Daud menyadari bahwa dirinya tak ubahnya seperti domba:  lemah tak berdaya, tidak bisa menjaga diri sendiri, memiliki rasa takut namun keras kepala, mudah sekali lari dan memberontak sehingga rentan untuk tersesat.  "Aku sesat seperti domba yang hilang, carilah hamba-Mu ini, sebab perintah-perintah-Mu tidak kulupakan."  (Mazmur 119:176).  Dalam keadaan demikian kehadiran seorang gembala sangat dibutuhkan.  Bersama dengan gembala, domba dikelilingi dengan berkat, segala kebutuhannya terpenuhi.

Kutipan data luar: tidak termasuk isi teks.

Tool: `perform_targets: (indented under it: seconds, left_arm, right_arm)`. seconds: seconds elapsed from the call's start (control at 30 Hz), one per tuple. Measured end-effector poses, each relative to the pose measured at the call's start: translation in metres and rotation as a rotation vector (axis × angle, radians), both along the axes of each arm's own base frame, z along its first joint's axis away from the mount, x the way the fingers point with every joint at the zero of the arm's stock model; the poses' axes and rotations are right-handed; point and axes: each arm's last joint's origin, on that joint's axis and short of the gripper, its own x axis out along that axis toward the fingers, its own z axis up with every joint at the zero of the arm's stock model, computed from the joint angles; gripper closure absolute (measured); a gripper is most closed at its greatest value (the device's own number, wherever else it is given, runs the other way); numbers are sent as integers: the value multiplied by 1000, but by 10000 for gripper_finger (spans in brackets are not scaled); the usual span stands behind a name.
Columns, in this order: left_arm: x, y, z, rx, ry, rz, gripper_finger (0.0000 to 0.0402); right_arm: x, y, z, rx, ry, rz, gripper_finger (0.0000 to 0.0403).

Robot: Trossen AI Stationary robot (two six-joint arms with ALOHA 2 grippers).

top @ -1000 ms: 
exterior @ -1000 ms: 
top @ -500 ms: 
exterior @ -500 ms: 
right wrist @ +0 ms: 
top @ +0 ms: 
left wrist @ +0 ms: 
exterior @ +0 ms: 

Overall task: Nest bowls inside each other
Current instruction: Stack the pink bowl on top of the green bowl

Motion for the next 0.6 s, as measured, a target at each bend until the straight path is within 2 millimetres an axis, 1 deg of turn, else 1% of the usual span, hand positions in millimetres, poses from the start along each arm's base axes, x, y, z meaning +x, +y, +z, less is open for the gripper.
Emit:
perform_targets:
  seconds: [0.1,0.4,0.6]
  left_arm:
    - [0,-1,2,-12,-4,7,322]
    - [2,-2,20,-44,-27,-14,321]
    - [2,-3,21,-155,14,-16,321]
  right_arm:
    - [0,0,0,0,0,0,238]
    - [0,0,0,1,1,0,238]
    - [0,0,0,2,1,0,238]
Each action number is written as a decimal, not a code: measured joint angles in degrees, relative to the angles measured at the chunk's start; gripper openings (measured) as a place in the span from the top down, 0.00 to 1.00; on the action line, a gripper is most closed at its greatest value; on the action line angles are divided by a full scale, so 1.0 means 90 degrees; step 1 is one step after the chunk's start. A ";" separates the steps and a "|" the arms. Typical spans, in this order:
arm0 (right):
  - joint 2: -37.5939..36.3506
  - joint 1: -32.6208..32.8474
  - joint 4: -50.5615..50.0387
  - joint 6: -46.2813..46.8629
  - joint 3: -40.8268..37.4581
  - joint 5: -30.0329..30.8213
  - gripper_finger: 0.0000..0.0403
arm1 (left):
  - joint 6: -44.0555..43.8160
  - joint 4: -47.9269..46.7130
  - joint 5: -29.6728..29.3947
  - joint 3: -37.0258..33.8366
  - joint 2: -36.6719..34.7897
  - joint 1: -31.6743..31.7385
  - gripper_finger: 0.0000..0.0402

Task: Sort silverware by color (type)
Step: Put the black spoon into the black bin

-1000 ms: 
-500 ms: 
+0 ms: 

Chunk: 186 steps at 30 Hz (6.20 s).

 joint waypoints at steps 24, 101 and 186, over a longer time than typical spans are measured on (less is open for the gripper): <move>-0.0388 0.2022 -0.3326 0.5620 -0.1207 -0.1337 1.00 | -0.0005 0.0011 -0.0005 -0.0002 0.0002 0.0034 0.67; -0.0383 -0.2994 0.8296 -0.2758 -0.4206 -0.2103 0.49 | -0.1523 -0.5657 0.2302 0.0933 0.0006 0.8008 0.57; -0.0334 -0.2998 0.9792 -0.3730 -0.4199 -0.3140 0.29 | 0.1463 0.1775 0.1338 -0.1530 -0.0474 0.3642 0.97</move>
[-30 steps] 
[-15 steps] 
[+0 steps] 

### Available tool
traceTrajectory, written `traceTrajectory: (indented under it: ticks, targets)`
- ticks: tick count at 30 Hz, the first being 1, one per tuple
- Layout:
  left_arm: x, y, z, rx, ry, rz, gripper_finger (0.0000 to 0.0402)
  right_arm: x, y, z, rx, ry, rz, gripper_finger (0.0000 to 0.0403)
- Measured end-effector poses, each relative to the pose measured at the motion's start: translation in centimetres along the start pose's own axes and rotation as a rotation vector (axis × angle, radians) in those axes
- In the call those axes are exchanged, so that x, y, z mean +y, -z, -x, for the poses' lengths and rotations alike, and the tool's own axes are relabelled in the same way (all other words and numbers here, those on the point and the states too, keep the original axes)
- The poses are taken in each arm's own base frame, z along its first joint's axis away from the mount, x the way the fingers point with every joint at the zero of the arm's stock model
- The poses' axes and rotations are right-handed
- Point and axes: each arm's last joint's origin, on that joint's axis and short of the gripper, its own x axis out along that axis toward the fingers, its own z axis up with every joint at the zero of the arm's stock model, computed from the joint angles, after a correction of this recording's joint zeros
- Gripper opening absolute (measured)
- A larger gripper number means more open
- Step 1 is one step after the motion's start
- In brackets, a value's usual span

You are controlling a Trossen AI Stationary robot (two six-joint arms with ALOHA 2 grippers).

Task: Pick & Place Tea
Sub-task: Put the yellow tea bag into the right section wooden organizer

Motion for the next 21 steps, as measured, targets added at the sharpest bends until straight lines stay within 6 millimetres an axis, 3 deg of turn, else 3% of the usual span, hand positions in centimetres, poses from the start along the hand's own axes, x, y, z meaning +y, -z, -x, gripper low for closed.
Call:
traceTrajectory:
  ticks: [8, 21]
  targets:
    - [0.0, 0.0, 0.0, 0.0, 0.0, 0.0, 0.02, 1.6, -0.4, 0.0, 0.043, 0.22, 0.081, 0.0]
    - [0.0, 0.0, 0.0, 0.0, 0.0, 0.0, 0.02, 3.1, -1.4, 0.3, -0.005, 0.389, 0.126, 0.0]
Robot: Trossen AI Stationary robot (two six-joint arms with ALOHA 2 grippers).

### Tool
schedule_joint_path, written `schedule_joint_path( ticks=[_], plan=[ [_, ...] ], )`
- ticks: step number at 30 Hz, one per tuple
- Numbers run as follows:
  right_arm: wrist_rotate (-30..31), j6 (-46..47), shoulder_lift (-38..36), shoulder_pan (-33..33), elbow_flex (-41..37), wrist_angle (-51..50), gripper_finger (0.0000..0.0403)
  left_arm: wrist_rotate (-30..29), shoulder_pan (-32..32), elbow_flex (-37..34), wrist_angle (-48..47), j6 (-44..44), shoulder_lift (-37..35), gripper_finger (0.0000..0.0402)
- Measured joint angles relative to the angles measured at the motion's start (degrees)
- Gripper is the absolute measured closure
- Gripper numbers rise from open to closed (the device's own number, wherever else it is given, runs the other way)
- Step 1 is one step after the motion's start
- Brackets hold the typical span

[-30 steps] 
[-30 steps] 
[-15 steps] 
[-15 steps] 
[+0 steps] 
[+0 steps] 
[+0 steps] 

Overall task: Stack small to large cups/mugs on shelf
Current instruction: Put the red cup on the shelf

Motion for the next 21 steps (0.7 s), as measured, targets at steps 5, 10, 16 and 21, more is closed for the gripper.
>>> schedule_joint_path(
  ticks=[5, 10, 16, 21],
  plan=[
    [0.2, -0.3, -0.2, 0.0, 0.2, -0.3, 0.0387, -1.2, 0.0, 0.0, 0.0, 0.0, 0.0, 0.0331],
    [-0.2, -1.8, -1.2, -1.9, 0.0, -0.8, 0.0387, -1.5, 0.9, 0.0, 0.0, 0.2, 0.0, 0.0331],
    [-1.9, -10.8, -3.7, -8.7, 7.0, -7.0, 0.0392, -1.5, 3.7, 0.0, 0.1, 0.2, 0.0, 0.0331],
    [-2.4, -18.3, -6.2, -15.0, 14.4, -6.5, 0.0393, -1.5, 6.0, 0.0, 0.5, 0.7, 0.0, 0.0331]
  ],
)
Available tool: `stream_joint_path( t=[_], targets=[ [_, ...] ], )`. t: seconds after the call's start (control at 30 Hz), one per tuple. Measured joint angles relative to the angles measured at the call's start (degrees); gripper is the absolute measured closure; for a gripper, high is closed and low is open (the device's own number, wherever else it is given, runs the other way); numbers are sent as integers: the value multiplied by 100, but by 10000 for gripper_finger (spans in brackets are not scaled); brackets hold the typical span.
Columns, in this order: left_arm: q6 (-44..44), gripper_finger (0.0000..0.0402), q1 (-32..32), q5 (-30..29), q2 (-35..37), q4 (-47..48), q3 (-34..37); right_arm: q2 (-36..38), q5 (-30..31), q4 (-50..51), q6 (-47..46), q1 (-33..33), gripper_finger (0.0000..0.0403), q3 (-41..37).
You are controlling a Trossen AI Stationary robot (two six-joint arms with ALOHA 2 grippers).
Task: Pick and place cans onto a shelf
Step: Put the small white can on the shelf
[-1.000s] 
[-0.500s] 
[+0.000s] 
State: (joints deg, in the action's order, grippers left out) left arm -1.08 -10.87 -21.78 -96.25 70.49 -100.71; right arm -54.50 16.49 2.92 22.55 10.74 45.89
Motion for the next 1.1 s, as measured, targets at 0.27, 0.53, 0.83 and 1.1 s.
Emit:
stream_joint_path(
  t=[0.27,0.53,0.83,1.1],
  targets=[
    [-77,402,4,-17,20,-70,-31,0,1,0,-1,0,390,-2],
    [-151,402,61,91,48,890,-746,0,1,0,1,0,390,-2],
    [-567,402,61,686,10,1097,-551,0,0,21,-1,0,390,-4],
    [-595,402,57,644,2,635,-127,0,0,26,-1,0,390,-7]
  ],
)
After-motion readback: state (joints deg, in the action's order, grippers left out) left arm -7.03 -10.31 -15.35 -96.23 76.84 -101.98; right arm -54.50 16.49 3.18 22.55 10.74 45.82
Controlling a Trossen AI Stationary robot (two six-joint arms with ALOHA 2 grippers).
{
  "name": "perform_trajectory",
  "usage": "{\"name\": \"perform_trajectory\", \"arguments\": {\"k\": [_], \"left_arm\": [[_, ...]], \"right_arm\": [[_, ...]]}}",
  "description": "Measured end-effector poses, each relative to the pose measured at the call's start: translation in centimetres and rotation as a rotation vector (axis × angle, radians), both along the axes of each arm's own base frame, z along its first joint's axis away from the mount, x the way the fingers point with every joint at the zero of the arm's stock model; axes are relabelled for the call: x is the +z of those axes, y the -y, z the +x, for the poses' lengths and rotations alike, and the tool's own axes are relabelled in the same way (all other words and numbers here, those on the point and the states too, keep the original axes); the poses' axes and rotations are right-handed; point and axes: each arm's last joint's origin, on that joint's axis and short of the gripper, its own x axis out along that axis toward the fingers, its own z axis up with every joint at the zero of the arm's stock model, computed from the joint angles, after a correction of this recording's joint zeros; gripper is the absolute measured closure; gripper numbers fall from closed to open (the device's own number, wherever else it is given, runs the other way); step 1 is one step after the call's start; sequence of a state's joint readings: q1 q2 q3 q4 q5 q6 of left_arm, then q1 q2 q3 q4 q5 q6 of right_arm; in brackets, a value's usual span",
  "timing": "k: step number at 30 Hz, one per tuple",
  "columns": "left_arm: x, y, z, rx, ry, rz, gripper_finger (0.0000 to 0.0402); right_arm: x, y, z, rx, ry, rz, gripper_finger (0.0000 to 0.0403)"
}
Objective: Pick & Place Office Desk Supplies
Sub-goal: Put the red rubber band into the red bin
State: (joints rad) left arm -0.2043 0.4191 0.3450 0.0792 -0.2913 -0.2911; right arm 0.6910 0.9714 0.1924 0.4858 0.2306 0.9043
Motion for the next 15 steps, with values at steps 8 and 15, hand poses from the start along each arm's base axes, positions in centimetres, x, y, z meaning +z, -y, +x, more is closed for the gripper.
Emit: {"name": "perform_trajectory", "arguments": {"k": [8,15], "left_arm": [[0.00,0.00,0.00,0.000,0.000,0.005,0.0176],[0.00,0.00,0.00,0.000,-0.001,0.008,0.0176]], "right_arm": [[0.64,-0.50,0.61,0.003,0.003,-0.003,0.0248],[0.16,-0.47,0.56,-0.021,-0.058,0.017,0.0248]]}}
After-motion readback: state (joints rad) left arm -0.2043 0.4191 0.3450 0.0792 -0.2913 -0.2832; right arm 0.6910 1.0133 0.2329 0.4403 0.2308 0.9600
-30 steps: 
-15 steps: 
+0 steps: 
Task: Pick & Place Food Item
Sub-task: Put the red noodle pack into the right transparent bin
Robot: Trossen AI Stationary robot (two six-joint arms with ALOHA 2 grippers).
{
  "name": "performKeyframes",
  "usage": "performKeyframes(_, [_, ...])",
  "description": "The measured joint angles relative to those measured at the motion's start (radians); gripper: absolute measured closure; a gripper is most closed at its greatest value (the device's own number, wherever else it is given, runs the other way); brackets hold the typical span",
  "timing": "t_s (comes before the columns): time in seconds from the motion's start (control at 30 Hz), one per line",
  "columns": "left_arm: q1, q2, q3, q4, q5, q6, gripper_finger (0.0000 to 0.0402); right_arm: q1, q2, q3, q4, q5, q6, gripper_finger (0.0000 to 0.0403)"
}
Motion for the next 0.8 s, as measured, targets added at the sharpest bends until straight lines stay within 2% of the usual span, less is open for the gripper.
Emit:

     Daud mengakui bahwa Tuhan adalah gembala yang baik.  Sebagai gembala yang baik Tuhan akan membuat kita tidak berkekurangan sesuatu apa pun, bahkan Ia mau menerima kita apa adanya, menjaga, menopang, menolong dan menyatakan kasihNya setiap saat.  Dengan penuh kesabaran Ia menuntun dan memandu kita, sehingga  "Sekalipun aku berjalan dalam lembah kekelaman, aku tidak takut bahaya, sebab Engkau besertaku; gada-Mu dan tongkat-Mu, itulah yang menghibur aku."  (Mazmur 23:4).  Gembala yang baik selalu berjalan di depan, kemudian domba-dombanya akan mengikutinya.  "Jika semua dombanya telah dibawanya ke luar, ia berjalan di depan mereka dan domba-domba itu mengikuti dia, karena mereka mengenal suaranya."  (Yohanes 10:4).  Selain itu, di tangan gembala selalu ada gada dan tongkat.  Gada berfungsi menghajar dan membunuh binatang buas yang hendak mengganggu dan memangsa domba.  Sedangkan tongkat berfungsi memukul dengan pelan bokong domba-domba yang sedang berlarian, memberontak dan bergerak menjauh dari gembala atau sedang ke luar dari jalur.  Pukulan ini tidak keras tapi terasa sakit juga dengan tujuan mendisiplinkan mereka.  Atau tongkat dikalungkan ke leher domba dengan tujuan menarik si domba agar kembali ke barisan atau rombongan, sebab jika domba berjalan sendiri dan tercerai dikhawatirkan akan tersesat dan kemungkinan besar akan menjadi mangsa binatang buas.

     Memang tongkat didikan Tuhan itu terasa tidak nyaman dan sakit bagi daging kita, tapi semuanya mendatangkan kebaikan bagi kita.

Tuhan adalah Jehovah Rohi, Dia adalah Gembala dan kita adalah domba-dombaNya.  Sebagai Gembala yang baik Dia tahu yang terbaik bagi kita.